Wurde eine Ehe im Gebiet der ehemaligen DDR vor dem Beitritt geschieden, ist § 2077 BGB anwendbar, sofern der Erbfall nach dem Beitritt eintritt.
2. Rechtshängigkeit eines Scheidungs- oder Aufhebungsverfahrens
Rz. 5
§ 2077 BGB findet auch dann Anwendung, wenn die Ehe zwar noch besteht, ein Scheidungs- oder Aufhebungsverfahren jedoch bereits rechtshängig ist. Voraussetzung ist, dass im Zeitpunkt des Todes des Erblassers die Voraussetzungen für eine Scheidung bzw. Aufhebung der Ehe vorgelegen haben und das entsprechende Verfahren vom Erblasser auch eingeleitet worden ist bzw. er einer Einleitung eines derartigen Verfahrens zugestimmt hat.
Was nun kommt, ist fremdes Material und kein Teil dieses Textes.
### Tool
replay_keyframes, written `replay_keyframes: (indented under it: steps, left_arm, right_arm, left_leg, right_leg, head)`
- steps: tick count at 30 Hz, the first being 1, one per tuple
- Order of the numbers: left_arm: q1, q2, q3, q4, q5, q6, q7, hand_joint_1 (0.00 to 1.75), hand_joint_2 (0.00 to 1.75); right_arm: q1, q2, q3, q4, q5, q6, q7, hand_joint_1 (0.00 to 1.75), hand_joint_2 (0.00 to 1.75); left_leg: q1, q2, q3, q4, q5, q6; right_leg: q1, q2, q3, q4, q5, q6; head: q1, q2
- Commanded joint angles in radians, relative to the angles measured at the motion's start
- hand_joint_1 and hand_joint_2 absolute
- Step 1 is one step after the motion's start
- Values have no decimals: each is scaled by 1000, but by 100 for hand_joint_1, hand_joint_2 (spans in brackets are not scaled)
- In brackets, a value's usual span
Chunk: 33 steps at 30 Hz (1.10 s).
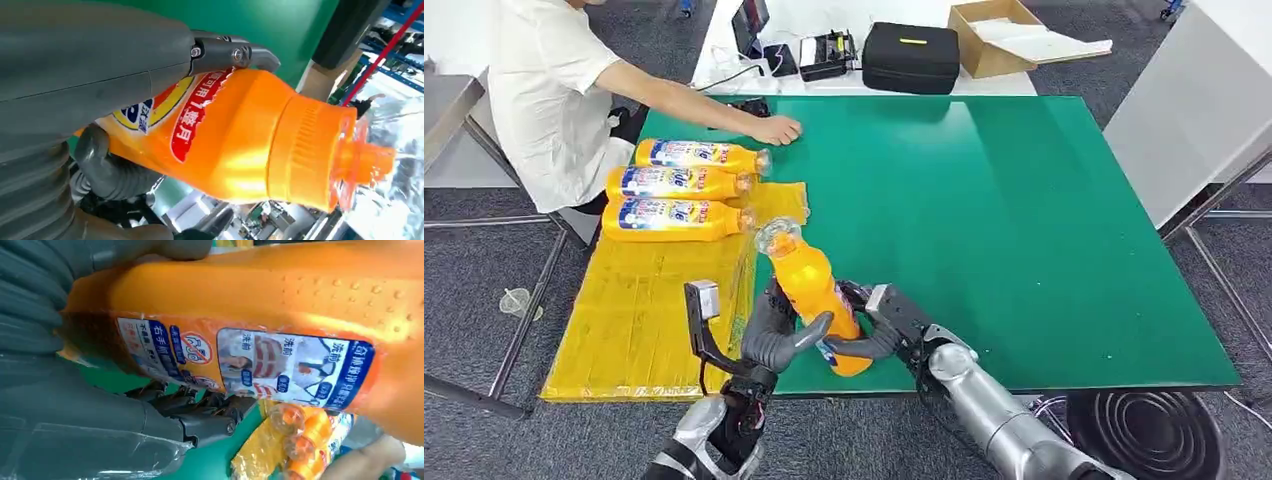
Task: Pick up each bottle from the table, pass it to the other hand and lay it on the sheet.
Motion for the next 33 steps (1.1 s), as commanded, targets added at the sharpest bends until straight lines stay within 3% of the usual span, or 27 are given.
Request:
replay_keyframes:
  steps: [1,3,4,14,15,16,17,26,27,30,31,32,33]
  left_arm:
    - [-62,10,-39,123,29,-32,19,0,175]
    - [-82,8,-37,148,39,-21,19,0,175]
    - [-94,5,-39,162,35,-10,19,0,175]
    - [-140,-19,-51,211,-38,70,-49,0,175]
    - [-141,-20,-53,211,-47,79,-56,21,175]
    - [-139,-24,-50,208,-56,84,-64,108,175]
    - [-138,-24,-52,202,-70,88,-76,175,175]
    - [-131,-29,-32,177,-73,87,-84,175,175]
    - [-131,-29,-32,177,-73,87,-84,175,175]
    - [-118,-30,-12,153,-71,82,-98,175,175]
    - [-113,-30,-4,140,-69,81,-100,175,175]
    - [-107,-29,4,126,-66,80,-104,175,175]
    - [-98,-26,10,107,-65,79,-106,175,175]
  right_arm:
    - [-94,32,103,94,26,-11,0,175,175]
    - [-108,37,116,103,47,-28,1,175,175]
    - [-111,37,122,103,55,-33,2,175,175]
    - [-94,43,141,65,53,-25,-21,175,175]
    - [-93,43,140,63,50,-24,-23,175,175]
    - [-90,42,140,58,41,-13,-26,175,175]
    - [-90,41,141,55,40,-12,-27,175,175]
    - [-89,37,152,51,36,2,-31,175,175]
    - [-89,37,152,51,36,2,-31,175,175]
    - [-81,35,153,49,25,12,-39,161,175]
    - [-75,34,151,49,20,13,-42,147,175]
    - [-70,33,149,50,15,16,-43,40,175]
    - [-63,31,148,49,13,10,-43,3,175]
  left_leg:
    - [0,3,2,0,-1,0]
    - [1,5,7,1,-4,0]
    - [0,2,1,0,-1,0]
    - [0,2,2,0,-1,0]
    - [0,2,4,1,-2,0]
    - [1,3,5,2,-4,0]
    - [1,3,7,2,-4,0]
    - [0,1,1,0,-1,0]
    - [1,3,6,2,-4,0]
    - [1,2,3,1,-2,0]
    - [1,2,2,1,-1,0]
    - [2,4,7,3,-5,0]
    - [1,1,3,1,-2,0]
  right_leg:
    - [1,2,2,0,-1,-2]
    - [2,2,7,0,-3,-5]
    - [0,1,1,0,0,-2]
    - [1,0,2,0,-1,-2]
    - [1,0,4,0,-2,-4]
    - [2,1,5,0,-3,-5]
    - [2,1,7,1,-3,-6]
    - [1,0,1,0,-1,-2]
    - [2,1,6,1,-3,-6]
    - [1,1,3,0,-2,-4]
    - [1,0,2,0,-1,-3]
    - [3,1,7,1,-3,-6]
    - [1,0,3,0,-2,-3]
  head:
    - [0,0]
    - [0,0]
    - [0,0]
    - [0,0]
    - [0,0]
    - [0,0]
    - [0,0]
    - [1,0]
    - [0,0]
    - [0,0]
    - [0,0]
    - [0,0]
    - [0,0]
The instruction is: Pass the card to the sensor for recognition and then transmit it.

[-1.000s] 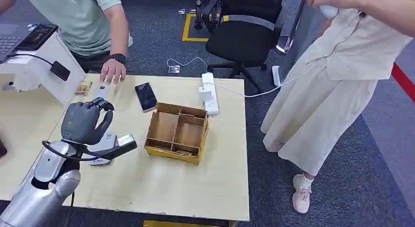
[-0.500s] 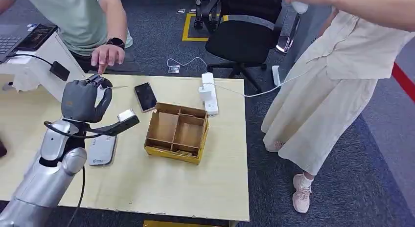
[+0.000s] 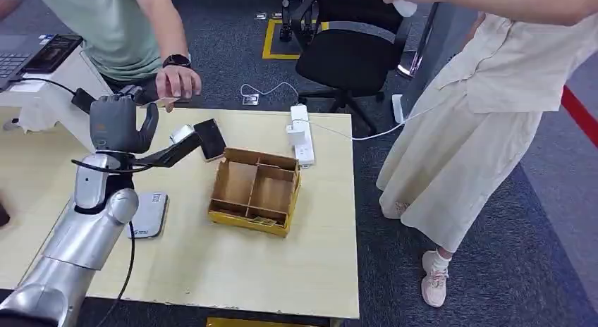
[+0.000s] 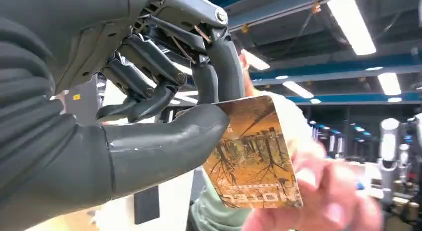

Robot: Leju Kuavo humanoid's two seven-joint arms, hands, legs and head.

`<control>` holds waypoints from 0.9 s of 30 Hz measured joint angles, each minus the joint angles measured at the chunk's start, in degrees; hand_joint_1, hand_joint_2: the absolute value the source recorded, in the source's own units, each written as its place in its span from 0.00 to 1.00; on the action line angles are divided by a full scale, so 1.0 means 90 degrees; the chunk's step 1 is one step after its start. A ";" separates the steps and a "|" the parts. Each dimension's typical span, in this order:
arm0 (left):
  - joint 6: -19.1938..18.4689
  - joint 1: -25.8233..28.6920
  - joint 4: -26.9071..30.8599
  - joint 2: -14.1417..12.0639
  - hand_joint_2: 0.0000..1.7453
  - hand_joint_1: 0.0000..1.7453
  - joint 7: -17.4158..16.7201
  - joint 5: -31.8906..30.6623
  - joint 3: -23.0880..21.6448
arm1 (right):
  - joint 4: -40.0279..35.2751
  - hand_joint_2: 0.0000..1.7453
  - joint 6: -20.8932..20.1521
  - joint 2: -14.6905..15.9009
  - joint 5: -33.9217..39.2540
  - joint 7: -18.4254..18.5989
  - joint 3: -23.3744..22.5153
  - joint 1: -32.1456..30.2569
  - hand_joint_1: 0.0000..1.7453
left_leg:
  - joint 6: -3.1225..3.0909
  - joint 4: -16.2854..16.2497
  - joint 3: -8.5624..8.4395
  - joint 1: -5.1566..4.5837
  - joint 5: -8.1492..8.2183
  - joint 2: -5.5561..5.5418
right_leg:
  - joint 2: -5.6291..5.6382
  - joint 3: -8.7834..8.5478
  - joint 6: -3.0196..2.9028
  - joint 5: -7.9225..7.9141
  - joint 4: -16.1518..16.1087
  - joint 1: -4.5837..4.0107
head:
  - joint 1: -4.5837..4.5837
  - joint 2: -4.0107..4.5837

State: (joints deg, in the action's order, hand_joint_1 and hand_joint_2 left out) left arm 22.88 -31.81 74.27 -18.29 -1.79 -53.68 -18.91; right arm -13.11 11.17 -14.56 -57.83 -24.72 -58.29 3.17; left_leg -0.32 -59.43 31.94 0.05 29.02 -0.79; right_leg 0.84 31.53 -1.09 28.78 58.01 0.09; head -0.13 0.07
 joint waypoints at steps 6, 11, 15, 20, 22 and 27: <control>0.0060 -0.0382 -0.0550 0.0058 1.00 1.00 -0.0121 -0.0007 0.0000 | 0.0027 1.00 0.0010 0.0000 0.0036 0.0034 0.0002 0.0000 0.00 | 0.0001 0.0000 0.0000 0.0000 -0.0001 0.0000 | 0.0001 0.0000 0.0000 0.0000 0.0002 0.0000 | 0.0000 0.0000; 0.0148 -0.0613 -0.0952 0.0070 1.00 1.00 -0.0216 -0.0075 0.0002 | 0.0034 1.00 0.0012 0.0000 0.0090 0.0080 0.0010 0.0000 0.00 | 0.0001 0.0000 0.0000 0.0000 -0.0001 0.0000 | 0.0000 0.0000 0.0000 0.0000 0.0002 0.0000 | 0.0002 0.0000; 0.0221 -0.0673 -0.1173 0.0100 1.00 1.00 -0.0209 0.0087 0.0027 | 0.0039 1.00 0.0019 0.0000 0.0117 0.0083 0.0012 -0.0001 0.00 | 0.0001 0.0000 0.0000 0.0000 -0.0001 0.0000 | 0.0001 0.0000 0.0000 0.0000 0.0003 0.0000 | 0.0002 0.0000; 0.0221 -0.0672 -0.1279 0.0124 1.00 1.00 -0.0209 0.0151 0.0044 | 0.0039 1.00 0.0075 0.0000 0.0136 0.0085 0.0012 -0.0002 0.00 | 0.0001 0.0000 0.0001 0.0000 -0.0001 0.0000 | 0.0000 -0.0001 0.0000 0.0000 0.0003 0.0000 | 0.0002 0.0000; 0.0226 -0.0670 -0.1296 0.0136 1.00 0.35 -0.0209 0.0202 0.0053 | 0.0039 1.00 0.0090 0.0000 0.0141 0.0097 0.0012 -0.0003 0.00 | 0.0001 0.0000 0.0002 0.0000 -0.0001 0.0000 | 0.0000 0.0000 0.0000 0.0000 0.0002 0.0000 | 0.0002 0.0000; 0.0274 -0.0649 -0.1301 0.0148 1.00 0.00 -0.0209 0.0301 0.0097 | 0.0039 1.00 0.0095 0.0000 0.0148 0.0097 0.0012 -0.0003 0.00 | 0.0001 0.0000 0.0002 0.0000 -0.0001 0.0000 | 0.0000 0.0000 0.0000 0.0000 0.0002 0.0000 | 0.0000 0.0000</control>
State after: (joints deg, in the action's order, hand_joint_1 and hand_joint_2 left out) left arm 25.35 -37.65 62.55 -16.96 -3.67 -50.97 -18.03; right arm -12.76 12.02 -14.56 -56.50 -23.85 -58.18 3.14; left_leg -0.31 -59.43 31.96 0.05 29.02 -0.80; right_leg 0.84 31.53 -1.10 28.78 58.03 0.09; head -0.13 0.07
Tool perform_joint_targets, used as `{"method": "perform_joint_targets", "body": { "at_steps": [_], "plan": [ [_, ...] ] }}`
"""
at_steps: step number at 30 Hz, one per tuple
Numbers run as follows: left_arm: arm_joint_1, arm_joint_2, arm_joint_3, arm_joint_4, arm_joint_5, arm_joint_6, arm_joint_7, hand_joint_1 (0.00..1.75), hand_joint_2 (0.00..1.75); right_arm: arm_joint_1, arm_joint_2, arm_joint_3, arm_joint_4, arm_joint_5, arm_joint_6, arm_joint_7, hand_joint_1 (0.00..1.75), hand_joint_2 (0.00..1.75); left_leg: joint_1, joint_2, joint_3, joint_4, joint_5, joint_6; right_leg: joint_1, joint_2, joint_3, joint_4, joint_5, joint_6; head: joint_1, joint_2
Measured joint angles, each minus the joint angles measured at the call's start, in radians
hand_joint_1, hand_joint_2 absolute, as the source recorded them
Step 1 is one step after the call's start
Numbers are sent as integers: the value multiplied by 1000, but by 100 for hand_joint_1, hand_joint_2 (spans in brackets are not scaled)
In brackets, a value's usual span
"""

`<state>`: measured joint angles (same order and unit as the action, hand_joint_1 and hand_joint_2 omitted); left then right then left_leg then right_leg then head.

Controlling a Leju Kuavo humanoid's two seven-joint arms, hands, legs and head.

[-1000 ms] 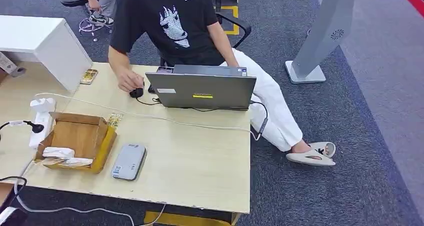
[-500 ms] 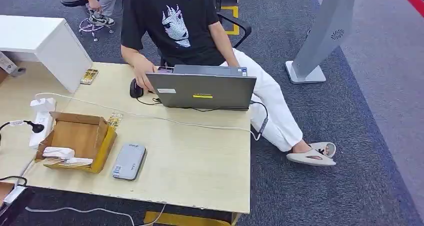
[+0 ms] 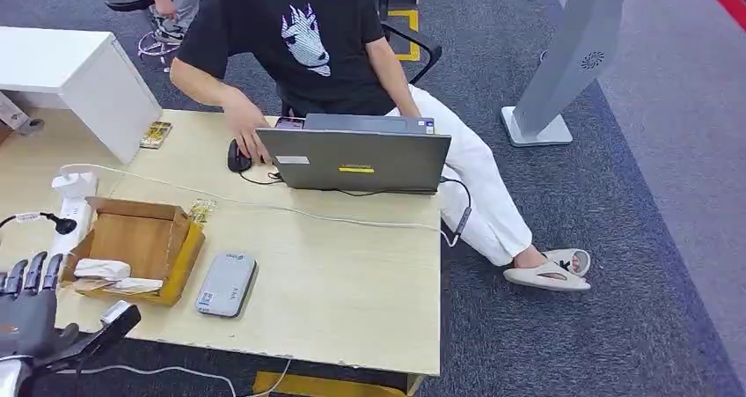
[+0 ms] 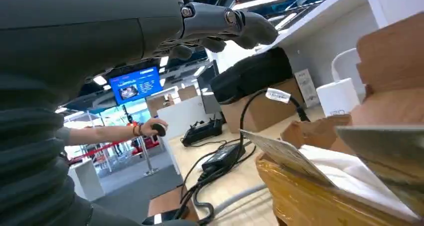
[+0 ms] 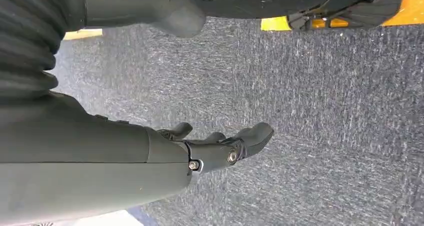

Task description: Pass the card to the sensor for recognition and then transmit it.

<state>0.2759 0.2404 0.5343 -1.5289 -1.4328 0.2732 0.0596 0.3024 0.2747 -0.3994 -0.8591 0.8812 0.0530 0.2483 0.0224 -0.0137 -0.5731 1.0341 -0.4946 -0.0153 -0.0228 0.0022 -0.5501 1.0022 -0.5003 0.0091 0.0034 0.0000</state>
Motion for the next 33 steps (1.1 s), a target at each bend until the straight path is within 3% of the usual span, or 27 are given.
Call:
{"method": "perform_joint_targets", "body": {
  "at_steps": [6,12,33],
  "plan": [
    [-3,89,-185,29,63,40,54,0,175,-5,-6,28,17,-29,-36,-11,0,175,0,0,0,0,1,-1,0,0,0,0,0,0,0,0],
    [-19,146,-328,27,105,40,81,0,175,-6,-11,50,22,-53,-36,-5,0,175,0,0,0,0,1,-1,0,0,0,0,0,0,1,0],
    [-55,197,-452,22,145,27,108,0,175,-6,-21,79,26,-90,-42,15,0,175,0,0,1,0,1,-1,0,1,1,0,1,0,0,0]
  ]
}}
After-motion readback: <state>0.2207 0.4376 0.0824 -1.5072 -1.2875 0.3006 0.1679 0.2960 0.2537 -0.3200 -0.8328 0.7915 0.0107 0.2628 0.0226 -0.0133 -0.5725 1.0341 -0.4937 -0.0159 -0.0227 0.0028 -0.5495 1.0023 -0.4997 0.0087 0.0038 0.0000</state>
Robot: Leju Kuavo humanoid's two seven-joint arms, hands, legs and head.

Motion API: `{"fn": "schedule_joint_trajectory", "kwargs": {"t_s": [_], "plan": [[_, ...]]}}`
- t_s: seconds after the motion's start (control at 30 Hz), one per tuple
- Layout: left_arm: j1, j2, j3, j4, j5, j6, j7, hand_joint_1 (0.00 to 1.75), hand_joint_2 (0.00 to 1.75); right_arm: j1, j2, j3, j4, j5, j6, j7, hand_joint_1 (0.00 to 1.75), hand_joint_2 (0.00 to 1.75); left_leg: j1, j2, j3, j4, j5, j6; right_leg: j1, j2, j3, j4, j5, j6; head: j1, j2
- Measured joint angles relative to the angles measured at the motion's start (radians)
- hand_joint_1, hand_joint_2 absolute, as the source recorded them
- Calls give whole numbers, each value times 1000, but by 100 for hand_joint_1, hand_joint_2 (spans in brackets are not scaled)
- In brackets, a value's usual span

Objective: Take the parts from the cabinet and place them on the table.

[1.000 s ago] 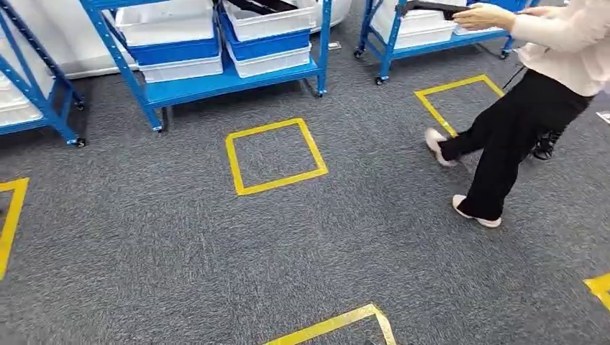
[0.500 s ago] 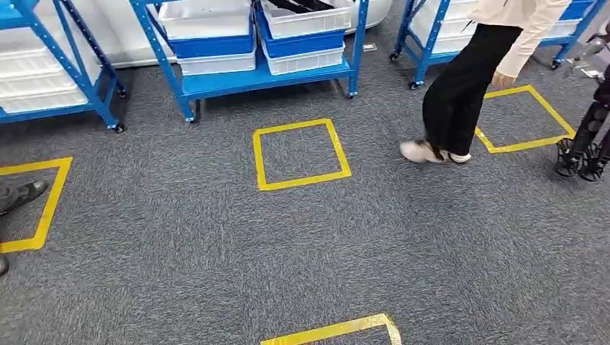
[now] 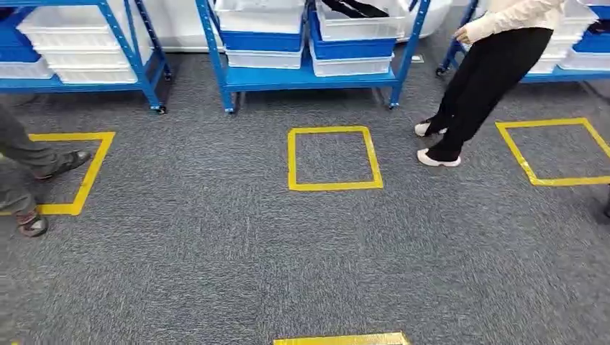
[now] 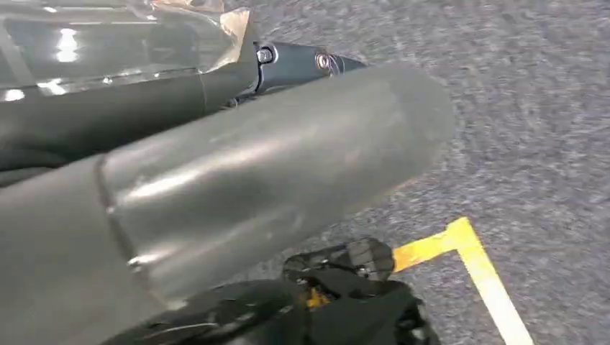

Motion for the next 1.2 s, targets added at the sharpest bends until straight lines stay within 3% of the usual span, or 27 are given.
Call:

Der Scheidungsantrag muss bereits rechtshängig sein, wobei § 167 ZPO nicht analog angewendet werden kann. Gleiches gilt für die Aufhebungsklage bzw. die Zustimmung des Erblassers i.S.v. § 1566 Abs. 1 BGB. Bzgl. der Zustimmung des Erblassers zum Scheidungsantrag des überlebenden Ehegatten ist str., ob eine formlose Erklärung ausreichend ist oder ob die Zustimmung der Form des § 134 Abs. 1 FamFG genügen muss. Die Zustimmung kann im Schriftsatz des Prozessbevollmächtigten erklärt werden, ebenso gegenüber der Geschäftsstelle. Da jedoch die Zustimmung dem Scheidungsantrag gleichgestellt wird und ein solcher nicht formlos gestellt werden kann, kann auch eine Zustimmung nicht formlos erfolgen. Es ist daher der zweitgenannten Ansicht zu folgen. Der Erblasser kann eine bereits erteilte Zustimmung noch bis zum Schluss der mündlichen Verhandlung widerrufen. In einer Erklärung, zu einer Mediation bereit zu sein, kann ein Widerruf der Zustimmung jedoch nicht gesehen werden.
Rz. 6
Wurde Scheidungsantrag bei einem örtlich unzuständigen Gericht gestellt, ist dies unschädlich. Hat der Erblasser jedoch nur einen Antrag auf Verfahrenskostenhilfe (früher: Prozesskostenhilfe) oder den Antrag auf Erlass einer einstweiligen Anordnung wegen eines Prozesskostenvorschusses gestellt, reicht dies nicht aus. Sowohl bei der Aufhebung als auch bei der Scheidung der Ehe ist erforderlich, dass der Antrag Erfolg gehabt hätte und die Ehe aufgrund des Antrages aufgelöst oder geschieden worden wäre. Abs. 1 findet keine Anwendung, wenn der Scheidungsantrag zurückgenommen oder die Zustimmung wirksam widerrufen wird.